■ WHAT IS REQUIRED
Your answer must be the listing repeated word for word, without its pictures.
── SOURCE DATA ──
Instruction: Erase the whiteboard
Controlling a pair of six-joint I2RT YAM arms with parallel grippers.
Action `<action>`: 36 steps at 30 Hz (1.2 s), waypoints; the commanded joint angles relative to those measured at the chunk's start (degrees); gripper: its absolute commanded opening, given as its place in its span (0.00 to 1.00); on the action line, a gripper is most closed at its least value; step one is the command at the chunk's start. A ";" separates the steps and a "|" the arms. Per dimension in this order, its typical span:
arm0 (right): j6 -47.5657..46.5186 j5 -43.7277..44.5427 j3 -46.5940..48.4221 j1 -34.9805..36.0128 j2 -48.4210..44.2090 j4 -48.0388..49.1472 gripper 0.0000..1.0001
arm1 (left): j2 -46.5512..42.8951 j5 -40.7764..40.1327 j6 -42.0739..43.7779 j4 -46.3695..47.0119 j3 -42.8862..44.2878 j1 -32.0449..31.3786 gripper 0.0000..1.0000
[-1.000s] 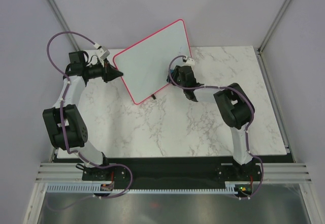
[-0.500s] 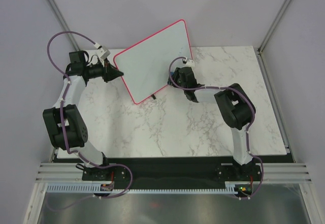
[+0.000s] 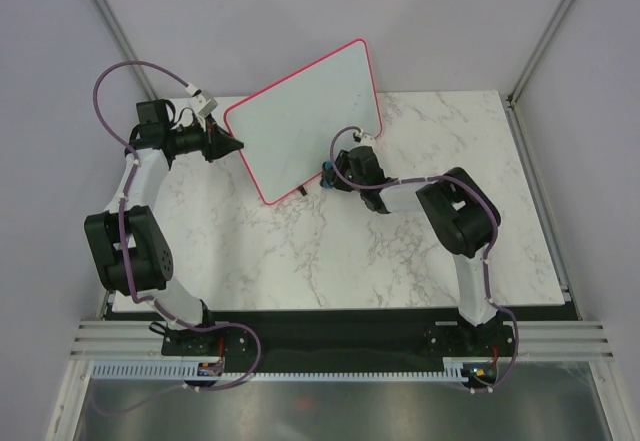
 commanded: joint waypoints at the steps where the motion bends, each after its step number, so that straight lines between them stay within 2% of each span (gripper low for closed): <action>1: 1.33 -1.06 -0.13 0.47 -0.16 -0.51 0.00 | -1.18 -2.39 7.78 2.58 1.51 -0.22 0.02; 6: -0.34 0.96 2.69 0.38 -1.92 -3.50 0.00 | -1.62 -2.39 7.69 2.49 1.51 -0.22 0.02; 10: -3.59 2.11 5.15 0.03 -3.59 -2.19 0.00 | -2.06 -2.48 7.69 2.49 1.42 -0.13 0.02; 15: -1.67 1.59 8.13 -2.25 0.44 0.10 0.00 | -2.50 -2.48 7.69 2.23 1.42 -0.22 0.02; 22: -1.05 6.06 6.91 -3.48 -0.34 -2.80 0.00 | -2.06 -2.13 7.69 2.14 1.95 -0.22 0.02; 28: -3.24 3.52 5.76 -5.06 -0.43 0.80 0.00 | -1.79 -2.21 7.34 2.14 1.69 -0.22 0.02; 32: -4.73 0.97 11.56 -8.23 0.09 0.89 0.00 | -1.97 -2.48 8.04 1.35 1.68 -0.22 0.02; 36: -8.07 4.56 20.15 -9.55 2.03 -1.39 0.00 | -2.23 -2.57 8.57 0.65 1.25 -0.22 0.02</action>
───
■ COMPLETED TASK
Instruction: Erase the whiteboard
Controlling a pair of six-joint I2RT YAM arms with parallel grippers.
Action `<action>`: 36 steps at 30 Hz (1.2 s), waypoints; the commanded joint angles relative to those measured at the chunk's start (degrees); gripper: its absolute commanded opening, given as its place in its span (0.00 to 1.00); on the action line, a gripper is most closed at its least value; step one is the command at the chunk's start. A ";" separates the steps and a "|" the arms. Per dimension in this order, its typical span:
arm0 (right): j6 -47.5657..46.5186 j5 -43.7277..44.5427 j3 -46.5940..48.4221 j1 -34.9805..36.0128 j2 -48.4210..44.2090 j4 -48.0388..49.1472 gripper 0.0000..1.0001
arm1 (left): j2 -46.5512..42.8951 j5 -40.7764..40.1327 j6 -42.0739..43.7779 j4 -46.3695..47.0119 j3 -42.8862..44.2878 j1 -32.0449..31.3786 gripper 0.0000..1.0000
[-1.000s] 
[-0.500s] 
[+0.000s] 
 commanded: joint waypoints at the steps where the motion bends, each after its step number, so that straight lines between them stay within 2% of each span (gripper low for closed): <action>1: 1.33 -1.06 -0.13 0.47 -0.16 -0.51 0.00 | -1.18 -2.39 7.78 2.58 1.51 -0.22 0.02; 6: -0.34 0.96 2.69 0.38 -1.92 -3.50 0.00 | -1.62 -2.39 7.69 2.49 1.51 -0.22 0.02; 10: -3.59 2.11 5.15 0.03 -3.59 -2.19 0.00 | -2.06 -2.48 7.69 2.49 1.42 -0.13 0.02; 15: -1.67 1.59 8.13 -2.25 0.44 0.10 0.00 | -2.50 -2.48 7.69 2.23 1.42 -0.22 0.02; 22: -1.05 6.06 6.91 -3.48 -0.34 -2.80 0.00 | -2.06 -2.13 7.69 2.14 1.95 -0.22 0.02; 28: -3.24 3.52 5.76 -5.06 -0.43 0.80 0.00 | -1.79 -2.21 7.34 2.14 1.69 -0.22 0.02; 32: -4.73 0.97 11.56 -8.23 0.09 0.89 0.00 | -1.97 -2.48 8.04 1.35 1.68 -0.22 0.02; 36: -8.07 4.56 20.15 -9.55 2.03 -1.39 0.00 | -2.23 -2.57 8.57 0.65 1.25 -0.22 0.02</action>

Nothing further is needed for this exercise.